* **Work item**: Print the lines below from the line with "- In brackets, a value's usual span" to the line with "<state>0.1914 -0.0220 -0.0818" exactly, keeping both ends, and print no pictures.

------ Information provided

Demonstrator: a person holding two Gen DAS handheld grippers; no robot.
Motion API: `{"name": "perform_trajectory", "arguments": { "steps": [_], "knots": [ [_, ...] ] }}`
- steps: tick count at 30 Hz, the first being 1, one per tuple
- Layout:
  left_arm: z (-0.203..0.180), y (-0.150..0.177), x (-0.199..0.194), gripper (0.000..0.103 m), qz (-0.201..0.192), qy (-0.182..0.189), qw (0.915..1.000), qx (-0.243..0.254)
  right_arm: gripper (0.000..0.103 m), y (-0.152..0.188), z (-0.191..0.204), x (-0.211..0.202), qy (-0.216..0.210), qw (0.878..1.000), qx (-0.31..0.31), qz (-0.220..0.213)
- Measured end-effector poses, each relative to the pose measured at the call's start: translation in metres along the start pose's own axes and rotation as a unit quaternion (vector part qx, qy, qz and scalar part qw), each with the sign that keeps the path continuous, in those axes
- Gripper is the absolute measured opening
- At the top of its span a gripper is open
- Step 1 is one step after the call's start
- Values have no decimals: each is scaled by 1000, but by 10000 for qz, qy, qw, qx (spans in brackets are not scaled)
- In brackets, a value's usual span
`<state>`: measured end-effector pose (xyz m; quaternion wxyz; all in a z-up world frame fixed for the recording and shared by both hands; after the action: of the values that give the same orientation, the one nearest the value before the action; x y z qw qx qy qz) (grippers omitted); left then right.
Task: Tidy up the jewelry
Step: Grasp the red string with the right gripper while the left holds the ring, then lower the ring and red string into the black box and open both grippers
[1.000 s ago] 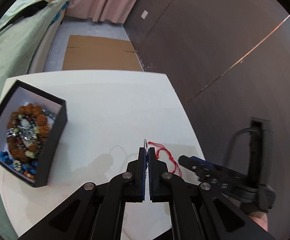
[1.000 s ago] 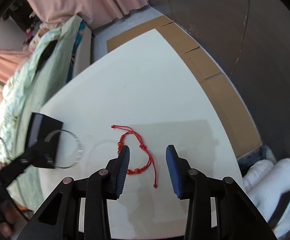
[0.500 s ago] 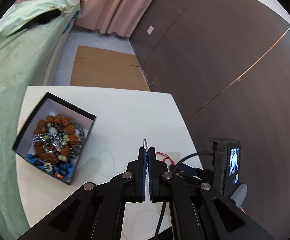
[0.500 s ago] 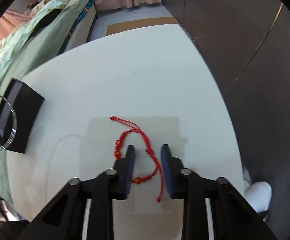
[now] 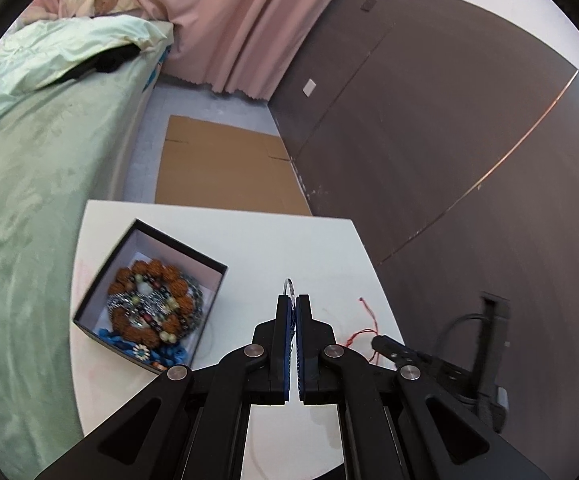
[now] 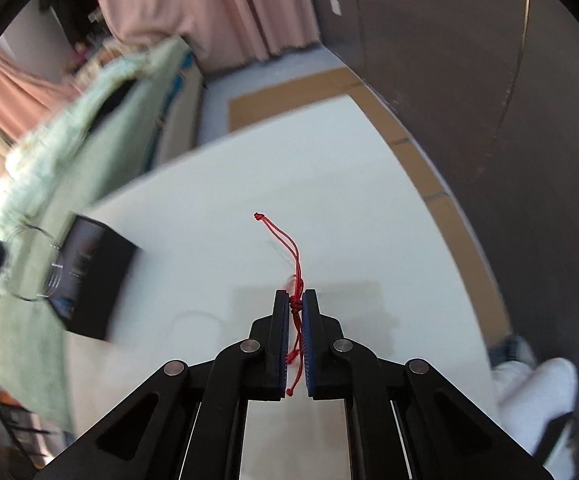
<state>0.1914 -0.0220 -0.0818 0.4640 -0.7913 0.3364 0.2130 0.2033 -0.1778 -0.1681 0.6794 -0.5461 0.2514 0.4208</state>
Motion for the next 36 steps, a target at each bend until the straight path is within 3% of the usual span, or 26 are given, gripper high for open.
{"name": "perform_trajectory", "arguments": {
  "steps": [9,12,15,23,36],
  "knots": [
    [20,-16,-22,1,-305,-104,9995,-33,8,-18,56,-27,-1134,9911,144,-679],
    [26,-22,-26,2,-380,-57,9992,-113,8,-24,76,-29,-1596,9840,274,-744],
    [30,-30,-31,1,-472,2,9987,-168,8,-29,93,-27,-1800,9798,320,-810],
    [56,-48,-46,1,-718,2,9967,-384,8,-28,142,-20,-2506,9654,259,-674],
    [84,-62,-40,1,-730,-99,9955,-593,8,-23,193,21,-3000,9533,264,-236]
  ]
}}
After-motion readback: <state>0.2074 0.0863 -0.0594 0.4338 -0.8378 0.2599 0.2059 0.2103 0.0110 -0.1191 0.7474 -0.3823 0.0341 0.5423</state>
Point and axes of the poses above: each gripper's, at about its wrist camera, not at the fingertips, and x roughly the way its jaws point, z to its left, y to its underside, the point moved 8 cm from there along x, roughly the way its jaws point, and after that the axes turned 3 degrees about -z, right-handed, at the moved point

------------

* **Expected answer**:
- In brackets, a value's usual span
`<state>`: measured end-effector pose (xyz m; quaternion wxyz; all in a z-up world frame fixed for the recording and shared by both hands; after the action: of the values that give the same orientation, the one nearest the value before the action; x y z qw qx qy qz) (grippers omitted); left then right.
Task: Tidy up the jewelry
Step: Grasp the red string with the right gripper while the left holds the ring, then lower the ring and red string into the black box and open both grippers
[1.000 s ago] 
[1.000 s ago] 
[0.500 s ago] 
[0.500 s ago] 
[now] 
[now] 
<state>0.1914 -0.0220 -0.0818 0.4640 -0.7913 0.3364 0.2130 0.2033 -0.1778 -0.1681 0.6794 -0.5461 0.2514 0.4208</state>

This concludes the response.